▸ **Task goal**
Every record that follows should be written out again without any change.

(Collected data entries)
══════════════════════════════
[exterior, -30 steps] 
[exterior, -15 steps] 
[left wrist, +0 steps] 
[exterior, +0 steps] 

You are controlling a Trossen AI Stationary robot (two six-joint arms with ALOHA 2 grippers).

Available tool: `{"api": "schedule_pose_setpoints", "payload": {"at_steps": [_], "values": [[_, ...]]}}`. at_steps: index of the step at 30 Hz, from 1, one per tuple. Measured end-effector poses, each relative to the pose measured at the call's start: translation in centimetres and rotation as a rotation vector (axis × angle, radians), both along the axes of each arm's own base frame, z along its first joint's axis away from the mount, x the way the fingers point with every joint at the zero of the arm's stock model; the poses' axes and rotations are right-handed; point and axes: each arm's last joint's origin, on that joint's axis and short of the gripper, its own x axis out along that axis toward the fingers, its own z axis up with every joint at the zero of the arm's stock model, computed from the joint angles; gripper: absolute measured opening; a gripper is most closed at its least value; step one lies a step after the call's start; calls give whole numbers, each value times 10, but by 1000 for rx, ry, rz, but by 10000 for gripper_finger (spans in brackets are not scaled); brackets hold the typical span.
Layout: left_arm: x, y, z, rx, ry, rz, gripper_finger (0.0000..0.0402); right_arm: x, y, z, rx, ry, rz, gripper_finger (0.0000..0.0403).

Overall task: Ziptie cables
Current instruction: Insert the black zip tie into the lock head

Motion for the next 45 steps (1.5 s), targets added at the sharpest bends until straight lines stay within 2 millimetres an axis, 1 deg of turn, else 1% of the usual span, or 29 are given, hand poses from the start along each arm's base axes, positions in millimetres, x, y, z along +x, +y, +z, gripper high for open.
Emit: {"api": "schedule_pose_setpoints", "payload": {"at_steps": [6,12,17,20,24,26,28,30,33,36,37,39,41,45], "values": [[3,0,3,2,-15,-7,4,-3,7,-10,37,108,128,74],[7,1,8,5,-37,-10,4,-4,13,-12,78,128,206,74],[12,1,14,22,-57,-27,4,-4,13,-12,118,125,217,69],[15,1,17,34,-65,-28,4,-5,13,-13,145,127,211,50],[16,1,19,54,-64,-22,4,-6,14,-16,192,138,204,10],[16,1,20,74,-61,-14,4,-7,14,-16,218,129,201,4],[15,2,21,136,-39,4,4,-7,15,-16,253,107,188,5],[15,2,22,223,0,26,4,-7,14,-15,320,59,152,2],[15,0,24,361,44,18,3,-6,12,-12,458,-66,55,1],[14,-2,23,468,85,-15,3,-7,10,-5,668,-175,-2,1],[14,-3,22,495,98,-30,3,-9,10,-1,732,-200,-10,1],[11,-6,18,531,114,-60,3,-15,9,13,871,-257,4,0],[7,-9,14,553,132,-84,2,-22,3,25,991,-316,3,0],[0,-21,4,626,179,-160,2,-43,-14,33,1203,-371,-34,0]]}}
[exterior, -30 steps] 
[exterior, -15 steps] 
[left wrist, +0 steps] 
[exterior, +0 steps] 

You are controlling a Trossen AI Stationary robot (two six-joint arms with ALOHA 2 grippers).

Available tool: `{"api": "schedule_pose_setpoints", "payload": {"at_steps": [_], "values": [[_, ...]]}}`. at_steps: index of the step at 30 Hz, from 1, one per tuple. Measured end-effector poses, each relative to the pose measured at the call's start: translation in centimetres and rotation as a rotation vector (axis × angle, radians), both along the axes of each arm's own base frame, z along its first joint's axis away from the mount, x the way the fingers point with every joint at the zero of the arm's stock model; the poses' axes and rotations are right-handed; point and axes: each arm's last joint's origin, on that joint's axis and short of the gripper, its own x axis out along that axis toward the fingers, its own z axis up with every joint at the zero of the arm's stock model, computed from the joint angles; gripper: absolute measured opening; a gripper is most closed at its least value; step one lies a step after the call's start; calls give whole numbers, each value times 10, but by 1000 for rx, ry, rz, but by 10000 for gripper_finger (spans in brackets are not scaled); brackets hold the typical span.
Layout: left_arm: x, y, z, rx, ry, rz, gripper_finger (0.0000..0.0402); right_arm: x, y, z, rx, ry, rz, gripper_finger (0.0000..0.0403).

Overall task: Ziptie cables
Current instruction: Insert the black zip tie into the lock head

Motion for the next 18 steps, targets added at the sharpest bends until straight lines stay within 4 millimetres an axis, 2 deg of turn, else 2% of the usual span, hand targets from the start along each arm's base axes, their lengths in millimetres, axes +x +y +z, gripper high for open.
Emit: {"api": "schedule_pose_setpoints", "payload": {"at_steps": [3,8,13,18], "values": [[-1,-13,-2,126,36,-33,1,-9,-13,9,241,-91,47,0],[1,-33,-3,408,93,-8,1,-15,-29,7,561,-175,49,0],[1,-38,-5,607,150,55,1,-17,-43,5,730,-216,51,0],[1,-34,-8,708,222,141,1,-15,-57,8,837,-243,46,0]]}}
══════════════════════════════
▸ **Written solution**
[exterior, -30 steps] 
[exterior, -15 steps] 
[left wrist, +0 steps] 
[exterior, +0 steps] 

You are controlling a Trossen AI Stationary robot (two six-joint arms with ALOHA 2 grippers).

Available tool: `{"api": "schedule_pose_setpoints", "payload": {"at_steps": [_], "values": [[_, ...]]}}`. at_steps: index of the step at 30 Hz, from 1, one per tuple. Measured end-effector poses, each relative to the pose measured at the call's start: translation in centimetres and rotation as a rotation vector (axis × angle, radians), both along the axes of each arm's own base frame, z along its first joint's axis away from the mount, x the way the fingers point with every joint at the zero of the arm's stock model; the poses' axes and rotations are right-handed; point and axes: each arm's last joint's origin, on that joint's axis and short of the gripper, its own x axis out along that axis toward the fingers, its own z axis up with every joint at the zero of the arm's stock model, computed from the joint angles; gripper: absolute measured opening; a gripper is most closed at its least value; step one lies a step after the call's start; calls give whole numbers, each value times 10, but by 1000 for rx, ry, rz, but by 10000 for gripper_finger (spans in brackets are not scaled); brackets hold the typical span.
Layout: left_arm: x, y, z, rx, ry, rz, gripper_finger (0.0000..0.0402); right_arm: x, y, z, rx, ry, rz, gripper_finger (0.0000..0.0403).

Overall task: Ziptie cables
Current instruction: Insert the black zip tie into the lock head

Motion for the next 45 steps (1.5 s), targets added at the sharpest bends until straight lines stay within 2 millimetres an axis, 1 deg of turn, else 1% of the usual span, or 29 are given, hand poses from the start along each arm's base axes, positions in millimetres, x, y, z along +x, +y, +z, gripper high for open.
Emit: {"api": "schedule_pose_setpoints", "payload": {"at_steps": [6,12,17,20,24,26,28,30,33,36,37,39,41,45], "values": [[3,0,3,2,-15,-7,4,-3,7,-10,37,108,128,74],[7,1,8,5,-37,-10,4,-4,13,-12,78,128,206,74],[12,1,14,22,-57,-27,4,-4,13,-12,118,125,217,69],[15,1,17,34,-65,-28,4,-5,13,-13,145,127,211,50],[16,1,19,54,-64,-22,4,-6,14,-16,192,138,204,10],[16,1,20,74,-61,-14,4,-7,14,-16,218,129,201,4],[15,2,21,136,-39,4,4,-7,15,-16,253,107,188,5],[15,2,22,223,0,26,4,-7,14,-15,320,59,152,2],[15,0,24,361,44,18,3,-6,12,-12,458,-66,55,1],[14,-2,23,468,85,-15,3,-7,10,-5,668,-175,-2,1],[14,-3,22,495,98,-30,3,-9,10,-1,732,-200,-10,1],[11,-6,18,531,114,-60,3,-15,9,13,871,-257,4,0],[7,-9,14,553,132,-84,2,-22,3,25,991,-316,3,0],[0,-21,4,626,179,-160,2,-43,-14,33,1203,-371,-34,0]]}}
[exterior, -30 steps] 
[exterior, -15 steps] 
[left wrist, +0 steps] 
[exterior, +0 steps] 

You are controlling a Trossen AI Stationary robot (two six-joint arms with ALOHA 2 grippers).

Available tool: `{"api": "schedule_pose_setpoints", "payload": {"at_steps": [_], "values": [[_, ...]]}}`. at_steps: index of the step at 30 Hz, from 1, one per tuple. Measured end-effector poses, each relative to the pose measured at the call's start: translation in centimetres and rotation as a rotation vector (axis × angle, radians), both along the axes of each arm's own base frame, z along its first joint's axis away from the mount, x the way the fingers point with every joint at the zero of the arm's stock model; the poses' axes and rotations are right-handed; point and axes: each arm's last joint's origin, on that joint's axis and short of the gripper, its own x axis out along that axis toward the fingers, its own z axis up with every joint at the zero of the arm's stock model, computed from the joint angles; gripper: absolute measured opening; a gripper is most closed at its least value; step one lies a step after the call's start; calls give whole numbers, each value times 10, but by 1000 for rx, ry, rz, but by 10000 for gripper_finger (spans in brackets are not scaled); brackets hold the typical span.
Layout: left_arm: x, y, z, rx, ry, rz, gripper_finger (0.0000..0.0402); right_arm: x, y, z, rx, ry, rz, gripper_finger (0.0000..0.0403).

Overall task: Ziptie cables
Current instruction: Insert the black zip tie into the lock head

Motion for the next 18 steps, targets added at the sharpest bends until straight lines stay within 4 millimetres an axis, 2 deg of turn, else 2% of the usual span, hand targets from the start along each arm's base axes, their lengths in millimetres, axes +x +y +z, gripper high for open.
Emit: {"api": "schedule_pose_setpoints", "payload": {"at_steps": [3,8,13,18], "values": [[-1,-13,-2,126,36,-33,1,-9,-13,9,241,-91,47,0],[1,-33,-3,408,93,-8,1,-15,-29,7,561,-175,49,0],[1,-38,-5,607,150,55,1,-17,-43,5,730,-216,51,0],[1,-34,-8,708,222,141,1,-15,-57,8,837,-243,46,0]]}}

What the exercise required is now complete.